Con alboroto tan grande y descontrolado, aquel día habían estado a punto de ser sorprendidos por los amos. Menos mal que Remedios, la buenaza que todo lo remediaba, llegó corriendo para avisarles de que las visitas estaban a punto de marcharse y de que don Bernardo, al oír aquellos gritos y ruidos, no había dicho nada pero no hacía falta porque se le estaba poniendo una cara...

-Nacho, galán, ¿dónde estás? Y tú, Isaías. Venga, arreglad todo esto inmediatamente. ¡Vaya pintas que sacáis! – sermoneaba la criada haciendo esfuerzos por no soltar la carcajada - Como se entere la señora de que habéis revuelto el baúl de su abuela… se os cae el pelo, balarrasas.

A ellos les dio el tiempo justo para quitarse a toda prisa los disfraces y recolocar, o más bien amontonar, vestidos y adornos en los baúles mientras aguantaban el hipo de sus últimas risotadas antes de que llegara a sus oídos el vozarrón de don Bernardo, el amo, que atronaba:

-¿Dónde te has metido, Remedios? – Silencio tenso pautado por los pasos presurosos de la criada escaleras abajo – Sube y diles a esos locos malandrines que vengan inmediatamente a mi presencia.
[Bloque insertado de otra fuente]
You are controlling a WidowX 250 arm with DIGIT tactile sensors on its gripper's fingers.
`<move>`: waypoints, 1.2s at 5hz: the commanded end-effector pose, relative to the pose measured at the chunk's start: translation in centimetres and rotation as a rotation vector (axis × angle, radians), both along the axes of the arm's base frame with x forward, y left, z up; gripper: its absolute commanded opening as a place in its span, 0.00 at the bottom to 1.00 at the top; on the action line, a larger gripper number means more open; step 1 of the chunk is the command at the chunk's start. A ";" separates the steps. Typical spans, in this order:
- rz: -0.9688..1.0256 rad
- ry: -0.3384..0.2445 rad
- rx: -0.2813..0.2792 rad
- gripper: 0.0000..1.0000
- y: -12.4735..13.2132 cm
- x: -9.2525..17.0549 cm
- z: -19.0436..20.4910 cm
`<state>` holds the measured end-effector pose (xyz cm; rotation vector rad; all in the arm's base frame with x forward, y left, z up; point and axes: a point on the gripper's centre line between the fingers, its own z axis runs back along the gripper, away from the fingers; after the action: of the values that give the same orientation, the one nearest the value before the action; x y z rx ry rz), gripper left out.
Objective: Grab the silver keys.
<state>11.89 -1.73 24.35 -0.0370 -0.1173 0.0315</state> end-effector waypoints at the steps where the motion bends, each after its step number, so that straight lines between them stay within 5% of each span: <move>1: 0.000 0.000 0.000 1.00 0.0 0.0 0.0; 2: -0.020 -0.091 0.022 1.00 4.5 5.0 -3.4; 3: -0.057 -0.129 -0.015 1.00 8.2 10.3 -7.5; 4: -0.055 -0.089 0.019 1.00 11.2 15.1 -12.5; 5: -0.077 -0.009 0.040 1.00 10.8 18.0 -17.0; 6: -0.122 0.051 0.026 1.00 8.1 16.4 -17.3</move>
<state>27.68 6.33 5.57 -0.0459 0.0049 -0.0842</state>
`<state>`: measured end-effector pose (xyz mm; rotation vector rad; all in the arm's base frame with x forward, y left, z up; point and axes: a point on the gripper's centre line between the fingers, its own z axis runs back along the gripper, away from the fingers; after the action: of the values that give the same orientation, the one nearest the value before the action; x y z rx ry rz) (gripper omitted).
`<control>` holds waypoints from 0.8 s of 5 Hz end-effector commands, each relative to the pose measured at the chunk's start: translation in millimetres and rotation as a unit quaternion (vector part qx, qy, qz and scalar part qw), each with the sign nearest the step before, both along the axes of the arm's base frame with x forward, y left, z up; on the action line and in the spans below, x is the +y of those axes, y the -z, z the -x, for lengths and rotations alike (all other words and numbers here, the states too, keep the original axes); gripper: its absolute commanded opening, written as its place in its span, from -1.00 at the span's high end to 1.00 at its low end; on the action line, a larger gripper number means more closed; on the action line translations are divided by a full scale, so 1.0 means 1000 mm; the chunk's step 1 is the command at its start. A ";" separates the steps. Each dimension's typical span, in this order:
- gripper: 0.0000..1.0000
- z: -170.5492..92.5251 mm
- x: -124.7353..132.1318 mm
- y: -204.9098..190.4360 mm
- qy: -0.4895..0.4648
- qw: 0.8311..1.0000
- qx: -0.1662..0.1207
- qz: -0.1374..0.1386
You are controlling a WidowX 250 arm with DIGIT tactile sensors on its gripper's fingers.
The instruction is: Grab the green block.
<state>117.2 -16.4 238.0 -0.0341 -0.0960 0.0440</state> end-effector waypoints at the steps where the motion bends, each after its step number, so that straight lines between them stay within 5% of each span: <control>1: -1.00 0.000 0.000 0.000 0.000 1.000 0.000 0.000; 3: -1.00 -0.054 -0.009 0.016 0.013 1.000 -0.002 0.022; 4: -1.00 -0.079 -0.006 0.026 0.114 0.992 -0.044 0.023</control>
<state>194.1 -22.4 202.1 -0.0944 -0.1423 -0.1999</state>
Al pobre Isaías aquellos gritos y lo de “locos” y ¡“malandrines”! le sonaron como una terrible amenaza. Cómo tendría que estar de cabreado el amo para gritar de esa manera y llamarlos eso tan raro y que sonaba tan mal.

La bronca fue monumental, desde luego.

-¿Se puede saber qué demonios estabais haciendo allá arriba que se os oía desde el salón chillar y patalear como si estuvierais posesos? ¡Animales, que parecíais dos potros desbocados! Esta es una casa civilizada ¿os habéis enterado?, una casa civilizada donde se observa antes de nada la educación y las buenas costumbres. ¿Os habéis enterado, pedazos de bestia?

En ese momento la reprimenda cambió de tono y… de dirección para volcarse en él, como siempre:

-Claro, que lo que pasa, Ignacio, hijo mío, ya te lo he dicho miles de veces, es que un chico bien educado como tú no puede convivir con brutos como Isaías. O te volverás un animal como él. Y tú, patán, ¿qué haces dentro de esta casa? ¡Fuera! A divertirte con los burros y los cerdos que son los de tu calaña. No quiero volver a veros juntos nunca más ¿está claro, Isaías?

Claro no, clarísimo; - recordaba ahora Isaías siguiendo los pasos del amo en esta fría mañana de caza - había quedado clarísimo. Y el resultado había sido que, durante unas semanas, dejaron de verse casi del todo y que, por supuesto, tuvieron que abandonar aquellas exploraciones anticuarias.

Las exploraciones y, poco a poco, todo lo demás. Se le pasó entonces por la cabeza a Isaías la estampa de aquel otro día en que don Bernardo, el amo, en el balcón principal de la casa, con una mano en el hombro de Nacho y la otra trazando un círculo solemne sobre la plaza, adoctrinaba a su hijo:

-Mira, Ignacio. Todo lo que ves en esta plaza, menos la iglesia y la casa de los Galván, será un día tuyo; además de muchas de las mejores casas de Molinos y de las más fértiles tierras del término. Y un futuro señor de Sandoval debe educarse como es debido y rodearse de compañías adecuadas ¿me oyes? De los Galindo, los Galván, los Rupérez... Igual un día te casas con la hija de Galván y entonces ¡toda la plaza tuya! Sí ya sé que la galvana es muy feíta, pero patrimonio viene de matrimonio ¿sabes? Pero bueno, de momento, lo que tienes que hacer es convivir y jugar con chicos de tu rango, clase y condición; no con criados, pelagatos y muertos-de-hambre.

Y todo esto dicho en voz suficientemente alta como para que lo oyera él que – el amo lo sabía perfectamente - estaba jugando a chapas justo debajo del balcón.